Work task:
Using "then" as the search string, find the matching lines below and copy them.

Dataset extract:
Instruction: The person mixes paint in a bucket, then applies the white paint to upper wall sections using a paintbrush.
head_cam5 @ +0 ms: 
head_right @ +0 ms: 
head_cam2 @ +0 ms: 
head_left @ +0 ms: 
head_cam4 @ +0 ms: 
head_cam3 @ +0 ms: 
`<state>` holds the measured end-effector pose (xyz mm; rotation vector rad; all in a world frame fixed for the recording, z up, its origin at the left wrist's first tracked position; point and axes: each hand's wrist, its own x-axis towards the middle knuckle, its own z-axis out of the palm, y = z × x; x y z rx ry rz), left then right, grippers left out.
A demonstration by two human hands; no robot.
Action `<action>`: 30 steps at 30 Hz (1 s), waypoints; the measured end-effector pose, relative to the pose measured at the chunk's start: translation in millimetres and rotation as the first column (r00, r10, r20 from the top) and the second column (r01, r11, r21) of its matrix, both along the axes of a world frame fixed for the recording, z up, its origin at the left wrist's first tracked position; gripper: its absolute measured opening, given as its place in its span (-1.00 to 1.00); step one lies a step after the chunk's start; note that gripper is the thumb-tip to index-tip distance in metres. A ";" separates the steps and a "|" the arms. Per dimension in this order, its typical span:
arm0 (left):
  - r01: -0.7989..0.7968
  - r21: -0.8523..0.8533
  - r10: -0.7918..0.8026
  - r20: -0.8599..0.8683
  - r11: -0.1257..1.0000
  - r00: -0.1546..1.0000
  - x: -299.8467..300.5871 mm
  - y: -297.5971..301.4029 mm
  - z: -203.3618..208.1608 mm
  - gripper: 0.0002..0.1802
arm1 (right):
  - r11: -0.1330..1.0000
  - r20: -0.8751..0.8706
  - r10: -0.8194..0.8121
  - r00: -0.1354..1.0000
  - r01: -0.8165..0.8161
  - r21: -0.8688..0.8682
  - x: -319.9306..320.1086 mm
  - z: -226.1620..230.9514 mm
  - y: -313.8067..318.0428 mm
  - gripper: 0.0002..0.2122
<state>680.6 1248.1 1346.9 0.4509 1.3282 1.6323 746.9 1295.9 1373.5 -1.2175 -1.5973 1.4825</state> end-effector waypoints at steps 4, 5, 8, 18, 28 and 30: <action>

Solution below:
Instruction: The person mixes paint in a bucket, then applies the white paint to upper wall sections using a paintbrush.
`<state>` holds the measured end-effector pose (xyz mm; rotation vector rad; all in a world frame fixed for the recording, z up, its origin at the left wrist's first tracked position; point and axes: each hand's wrist, its own x-axis towards the middle knuckle, its own z-axis out of the palm, y = z × x; x y z rx ry rz), left then right, grippers left out.

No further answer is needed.